Но Алина готовила её к пению в концертных залах, в праздничных концертах или мастер классах, с известными дирижёрами или гениальными оперными режиссёрами, проносящимися с визитами из-за границы; или на заключительных выступлениях хора в конце года перед приглашёнными гостями, с гордым маминым взглядом (папа приходил неохотно, и однажды она даже видела, что во время её пения он что-то читал у себя на коленях); иногда приходила пара, друзья родителей, лица которых мягчели и светились, когда она пела, девочка, которую они знали с рожденья, которая родилась с мощным криком и даже акушерка сказала, что она будет "певчихой в опере", и есть её фотография в трёхлетнем возрасте, где она держит вилку утюга и поёт...

А теперь вот – провал, а что же ещё, жаль, слишком быстро.
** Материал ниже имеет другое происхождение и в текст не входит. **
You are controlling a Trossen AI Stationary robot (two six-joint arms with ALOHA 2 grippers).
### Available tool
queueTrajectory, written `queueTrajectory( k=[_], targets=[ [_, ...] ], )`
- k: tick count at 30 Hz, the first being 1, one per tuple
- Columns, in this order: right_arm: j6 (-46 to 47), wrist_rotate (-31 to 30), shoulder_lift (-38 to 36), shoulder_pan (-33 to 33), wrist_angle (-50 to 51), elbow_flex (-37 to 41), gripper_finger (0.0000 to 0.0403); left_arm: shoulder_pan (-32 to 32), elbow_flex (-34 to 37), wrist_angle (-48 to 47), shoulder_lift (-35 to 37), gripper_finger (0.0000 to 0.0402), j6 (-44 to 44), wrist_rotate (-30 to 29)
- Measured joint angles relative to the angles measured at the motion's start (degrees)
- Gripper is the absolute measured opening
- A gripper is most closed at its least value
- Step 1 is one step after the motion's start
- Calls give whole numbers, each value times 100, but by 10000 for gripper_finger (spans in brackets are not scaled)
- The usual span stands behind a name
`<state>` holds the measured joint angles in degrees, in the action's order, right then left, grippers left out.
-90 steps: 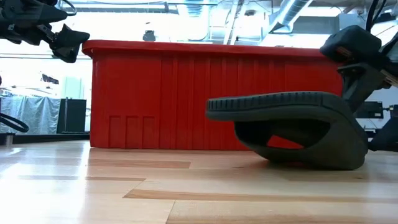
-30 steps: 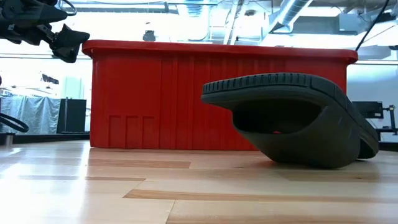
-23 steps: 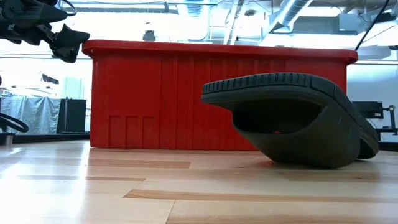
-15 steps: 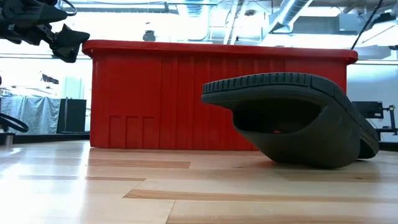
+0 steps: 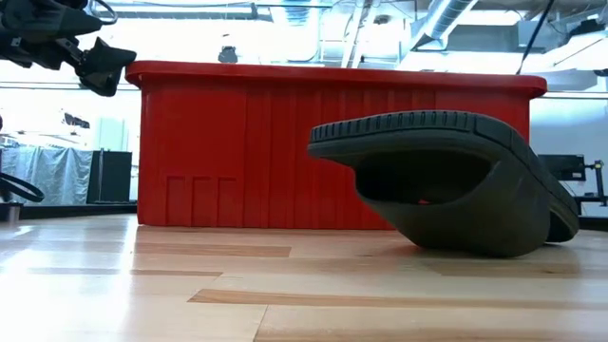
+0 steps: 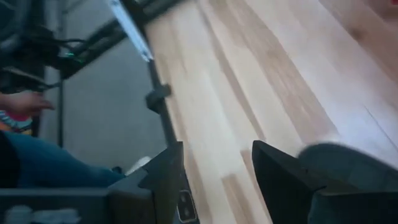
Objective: Pick and place slides into bin
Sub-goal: Put the black slides into the red bin
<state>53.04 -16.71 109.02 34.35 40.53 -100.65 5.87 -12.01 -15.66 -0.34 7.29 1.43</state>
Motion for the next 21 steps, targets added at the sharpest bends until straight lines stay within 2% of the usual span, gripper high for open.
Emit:
queueTrajectory(
  k=[4, 8, 13, 16, 21],
  targets=[
    [552, 14, 432, -2, 1000, -711, 157, 0, 2, -28, 0, 258, 0, 7],
    [972, 67, 650, 42, 1284, -1192, 137, 0, 2, -50, 0, 258, 0, 7],
    [1864, 119, 659, 246, 1237, -1229, 118, 0, 2, -50, 0, 258, 0, 4],
    [2714, -39, 659, 413, 1239, -1227, 111, 0, 2, -50, 0, 258, 0, 4],
    [4122, 37, 659, 732, 1233, -1227, 104, 0, 2, -48, 0, 258, 1, 2]
  ],
)
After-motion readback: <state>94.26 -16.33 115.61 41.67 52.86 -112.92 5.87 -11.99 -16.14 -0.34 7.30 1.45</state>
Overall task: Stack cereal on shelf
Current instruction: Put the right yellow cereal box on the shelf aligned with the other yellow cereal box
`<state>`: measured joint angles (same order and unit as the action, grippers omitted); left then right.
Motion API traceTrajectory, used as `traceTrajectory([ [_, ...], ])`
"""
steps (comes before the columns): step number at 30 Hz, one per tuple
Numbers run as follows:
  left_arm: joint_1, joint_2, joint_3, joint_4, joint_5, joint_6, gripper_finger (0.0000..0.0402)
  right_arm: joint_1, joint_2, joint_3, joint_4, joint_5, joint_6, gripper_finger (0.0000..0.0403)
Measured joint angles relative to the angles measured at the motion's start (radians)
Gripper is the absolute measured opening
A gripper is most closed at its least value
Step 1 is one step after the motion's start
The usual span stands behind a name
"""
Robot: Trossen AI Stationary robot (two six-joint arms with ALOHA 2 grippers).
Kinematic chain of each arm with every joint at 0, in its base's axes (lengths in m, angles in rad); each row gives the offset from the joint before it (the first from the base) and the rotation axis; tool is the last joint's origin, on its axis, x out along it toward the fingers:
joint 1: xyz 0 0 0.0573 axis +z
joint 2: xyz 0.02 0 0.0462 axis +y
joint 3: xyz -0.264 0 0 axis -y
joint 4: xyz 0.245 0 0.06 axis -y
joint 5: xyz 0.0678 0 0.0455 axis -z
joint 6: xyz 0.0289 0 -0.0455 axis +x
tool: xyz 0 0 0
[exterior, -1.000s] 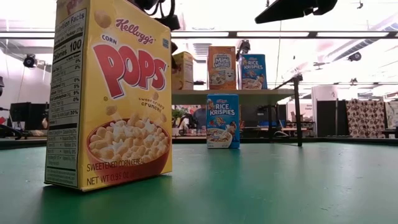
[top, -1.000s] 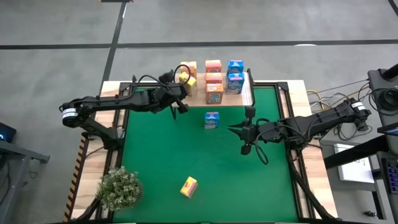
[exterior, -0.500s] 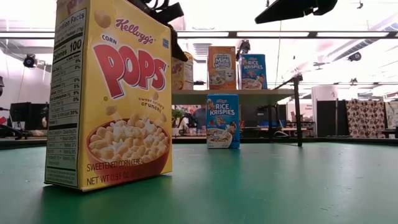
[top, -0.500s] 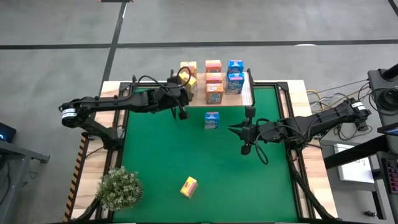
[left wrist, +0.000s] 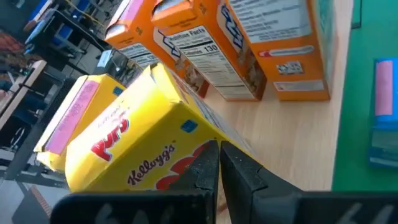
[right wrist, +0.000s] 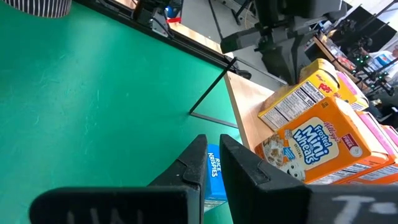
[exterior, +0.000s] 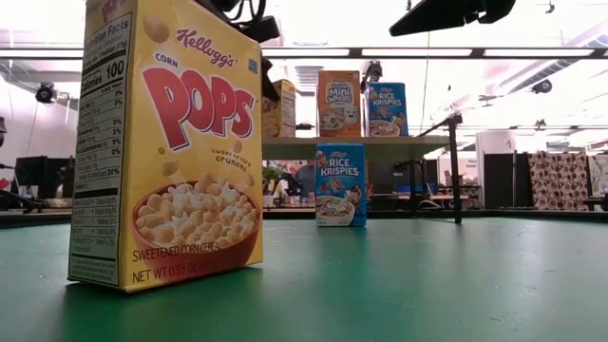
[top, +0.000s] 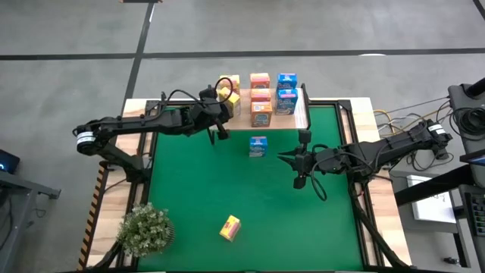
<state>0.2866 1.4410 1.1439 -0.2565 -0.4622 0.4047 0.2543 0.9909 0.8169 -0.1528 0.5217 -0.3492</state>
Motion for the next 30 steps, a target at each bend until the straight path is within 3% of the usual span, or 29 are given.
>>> traceTrajectory([
  [12, 0.017, 0.034, -0.001, 0.086, 0.0, -0.025, 0.0, 0.0, 0.0, 0.0, 0.001, 0.0, 0.0, 0.0031],
  [21, 0.017, 0.047, -0.001, 0.013, 0.001, -0.088, 0.0, 0.0, 0.0, 0.0, 0.0, 0.0, 0.001, 0.0031],
  [30, 0.016, 0.047, -0.003, 0.06, 0.07, -0.143, 0.0, 0.0, 0.0, 0.0, 0.001, 0.0, 0.001, 0.0031],
])
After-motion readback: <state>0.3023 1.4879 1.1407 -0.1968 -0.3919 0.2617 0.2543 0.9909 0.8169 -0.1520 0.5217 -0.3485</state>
Но ведь так ясно было, что именно это и случится с ней здесь, ведь всё же не стоит забывать, дорогие родители и друзья, что здесь стоит она, та, у которой ничего нельзя предвидеть заранее; она, которая словно обязана предать себя как раз тогда, когда она более всего в себе нуждается. Вот так, сладкая моя глупышка, тут, и правда, не на кого надеяться, даже на тебя саму, особенно на тебя.

И вместе с паникой приходит прозрение, крысёнок прозрения носится у неё в животе и кусается. Она ещё поёт, непонятно, как, но мрачные мысли быстро сгущаются в другие слова, в её знаменитые чёрные гимны. Только бы случайно не запеть их.